Ihr Partner in Mödling & ganz Österreich

Unterentlohnung - Lohn- und Sozialdumping

Hohe Strafen für Unterentlohnung

Sind von der Unterentlohnung höchstens drei Arbeitnehmer betroffen, beträgt die Geldstrafe für jeden Arbeitnehmer € 1.000,00 bis € 10.000,00. Wurden mehr als drei Arbeitnehmer unter den Bestimmungen bezahlt, liegt das Strafausmaß zwischen € 2.000,00 und € 20.000,00 je Arbeitnehmer.

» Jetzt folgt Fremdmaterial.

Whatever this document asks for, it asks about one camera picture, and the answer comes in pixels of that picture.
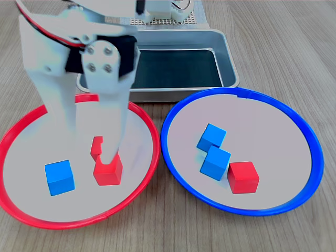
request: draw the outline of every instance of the blue block
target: blue block
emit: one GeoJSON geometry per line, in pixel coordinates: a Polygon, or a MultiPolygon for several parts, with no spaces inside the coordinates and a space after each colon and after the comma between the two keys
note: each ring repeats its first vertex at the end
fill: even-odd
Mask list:
{"type": "Polygon", "coordinates": [[[47,182],[51,196],[70,192],[75,182],[69,160],[45,165],[47,182]]]}
{"type": "Polygon", "coordinates": [[[221,147],[225,135],[225,130],[222,130],[209,123],[197,144],[197,148],[205,152],[209,151],[210,146],[219,148],[221,147]]]}
{"type": "Polygon", "coordinates": [[[209,148],[200,172],[220,181],[229,164],[231,154],[215,146],[209,148]]]}

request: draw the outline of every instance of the blue rim
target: blue rim
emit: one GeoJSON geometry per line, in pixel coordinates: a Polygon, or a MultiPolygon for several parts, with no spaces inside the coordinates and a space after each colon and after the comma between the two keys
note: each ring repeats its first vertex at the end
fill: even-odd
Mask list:
{"type": "Polygon", "coordinates": [[[293,111],[290,107],[283,104],[282,102],[267,96],[265,94],[251,91],[244,88],[214,88],[214,89],[208,89],[205,91],[201,91],[198,93],[195,93],[182,101],[180,101],[167,115],[163,126],[161,130],[161,149],[162,149],[162,155],[165,159],[165,162],[171,171],[171,173],[174,175],[174,177],[179,181],[179,183],[186,188],[190,193],[195,195],[200,200],[204,201],[205,203],[217,207],[221,210],[238,214],[238,215],[246,215],[246,216],[271,216],[271,215],[277,215],[282,214],[285,212],[288,212],[290,210],[293,210],[294,208],[302,205],[305,203],[317,190],[319,187],[322,176],[323,176],[323,170],[324,170],[324,159],[323,159],[323,151],[322,147],[320,145],[320,142],[318,138],[316,137],[313,130],[310,128],[310,126],[305,122],[305,120],[298,115],[295,111],[293,111]],[[177,170],[175,169],[173,162],[169,156],[168,152],[168,146],[167,146],[167,135],[169,127],[175,118],[175,116],[190,102],[197,100],[199,98],[205,97],[205,96],[212,96],[212,95],[218,95],[218,94],[227,94],[227,95],[237,95],[240,98],[247,98],[247,99],[253,99],[265,102],[269,105],[272,105],[279,110],[281,110],[283,113],[285,113],[292,121],[299,127],[299,129],[302,131],[304,137],[307,140],[310,154],[311,154],[311,173],[309,176],[309,179],[305,185],[305,187],[302,189],[302,191],[293,199],[290,201],[269,209],[262,209],[262,210],[245,210],[245,209],[238,209],[233,208],[229,206],[225,206],[222,204],[219,204],[205,196],[203,196],[201,193],[193,189],[187,182],[184,181],[184,179],[179,175],[177,170]]]}

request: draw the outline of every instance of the wooden table
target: wooden table
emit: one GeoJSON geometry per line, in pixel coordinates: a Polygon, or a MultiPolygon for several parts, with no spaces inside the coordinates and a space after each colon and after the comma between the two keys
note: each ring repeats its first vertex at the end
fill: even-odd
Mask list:
{"type": "MultiPolygon", "coordinates": [[[[204,1],[211,28],[223,31],[240,87],[286,103],[315,130],[324,151],[321,186],[303,206],[251,218],[197,200],[163,159],[146,190],[127,208],[89,227],[36,229],[0,210],[0,251],[336,251],[336,2],[204,1]]],[[[29,1],[55,14],[60,1],[29,1]]],[[[0,135],[41,105],[23,69],[18,11],[0,2],[0,135]]],[[[143,104],[160,130],[173,104],[143,104]]]]}

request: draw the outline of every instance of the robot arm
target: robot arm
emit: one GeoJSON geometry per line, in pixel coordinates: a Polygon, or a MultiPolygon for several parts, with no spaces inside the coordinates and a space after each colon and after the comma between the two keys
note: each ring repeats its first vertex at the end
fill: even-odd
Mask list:
{"type": "Polygon", "coordinates": [[[99,96],[101,160],[110,163],[124,134],[140,58],[133,36],[136,27],[106,24],[104,16],[82,6],[59,16],[33,15],[19,0],[17,6],[22,14],[24,67],[55,120],[58,132],[54,133],[71,146],[76,129],[76,76],[84,74],[88,88],[99,96]]]}

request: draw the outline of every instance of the red cube
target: red cube
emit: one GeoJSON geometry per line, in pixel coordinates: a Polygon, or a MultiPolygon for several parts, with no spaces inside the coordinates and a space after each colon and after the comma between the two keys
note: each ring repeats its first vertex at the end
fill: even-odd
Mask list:
{"type": "Polygon", "coordinates": [[[101,155],[101,144],[103,143],[103,137],[96,136],[93,138],[91,147],[91,157],[96,161],[97,156],[101,155]]]}
{"type": "Polygon", "coordinates": [[[252,162],[230,163],[227,179],[234,194],[255,193],[259,184],[259,175],[252,162]]]}
{"type": "Polygon", "coordinates": [[[103,164],[100,155],[96,158],[93,175],[98,185],[119,185],[121,182],[122,163],[119,154],[109,164],[103,164]]]}

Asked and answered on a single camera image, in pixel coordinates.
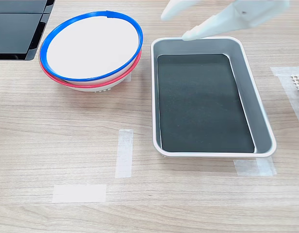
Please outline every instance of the wooden table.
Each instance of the wooden table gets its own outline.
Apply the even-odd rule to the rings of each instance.
[[[57,1],[44,33],[91,11],[114,10],[144,30],[132,81],[83,93],[33,61],[0,61],[0,233],[299,232],[299,122],[270,67],[299,66],[299,0],[256,29],[227,33],[247,52],[278,141],[277,175],[237,176],[233,159],[167,159],[152,145],[150,44],[181,36],[227,1],[171,22],[166,1]],[[116,179],[118,131],[133,129],[132,177]],[[106,202],[52,203],[54,185],[106,184]]]

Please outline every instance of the black mat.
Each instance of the black mat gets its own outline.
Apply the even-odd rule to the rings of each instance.
[[[157,62],[164,150],[254,151],[233,72],[225,55],[162,55]]]

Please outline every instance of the white robotic arm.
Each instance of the white robotic arm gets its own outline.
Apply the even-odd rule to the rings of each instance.
[[[170,0],[161,15],[169,20],[200,0]],[[187,31],[183,40],[196,40],[220,33],[256,27],[289,8],[289,0],[236,0],[219,14]]]

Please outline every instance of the silver tray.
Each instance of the silver tray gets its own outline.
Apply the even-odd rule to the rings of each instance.
[[[228,57],[243,112],[249,127],[249,133],[254,144],[253,152],[170,152],[163,149],[160,125],[157,59],[161,55],[188,54],[224,54]],[[232,37],[220,36],[194,41],[183,41],[180,38],[160,38],[155,40],[151,45],[151,64],[153,142],[155,148],[163,156],[250,158],[268,157],[275,152],[277,147],[276,140],[240,41]]]

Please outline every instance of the tape marker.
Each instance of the tape marker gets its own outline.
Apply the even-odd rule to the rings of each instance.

Im Wiederholungsfall liegt das Strafausmaß wie folgt:

* Bis zu drei Arbeitnehmer: von € 2.000,00 bis € 20.000,00
* Mehr als drei Arbeitnehmer: von € 4.000,00 bis € 50.000,00

Strafe kann entfallen

In bestimmten Fällen kann allerdings von einer Bestrafung abgesehen werden.
Im Gesetz wird klargestellt, dass keine Strafe zu entrichten ist, wenn der Arbeitgeber die Differenz zwischen dem tatsächlich geleisteten Entgelt und dem Entgelt, das dem Arbeitnehmer zusteht, nachweislich nachzahlt. Dies muss vor einer Kontrolle durch die Behörde passieren.
Von einer Bestrafung kann auch abgesehen werden, wenn innerhalb einer gewissen Frist der Betrag nachgezahlt wird und 

* nur leichte Fahrlässigkeit von Seiten des Arbeitgebers vorlag oder
* die Unterschreitung des maßgeblichen Entgelts gering ist (10%-Bagatellgrenze)

Verjährungsfrist

Die Frist für die Verfolgungsverjährung beträgt drei Jahre. Bei Unterentlohnung, die durchgehend mehrere Lohnzahlungszeiträume umfasst, beginnt die Frist ab der Fälligkeit des Entgelts für den letzten Lohnzahlungszeitraum der Unterentlohnung. In diesen Fällen beträgt die Strafbarkeitsverjährung fünf Jahre.

Achtung: Die Gebietskrankenkasse informiert den Dienstnehmer über eine Anzeige wegen des Verdachts der Unterentlohnung, die sein Arbeitsverhältnis betrifft.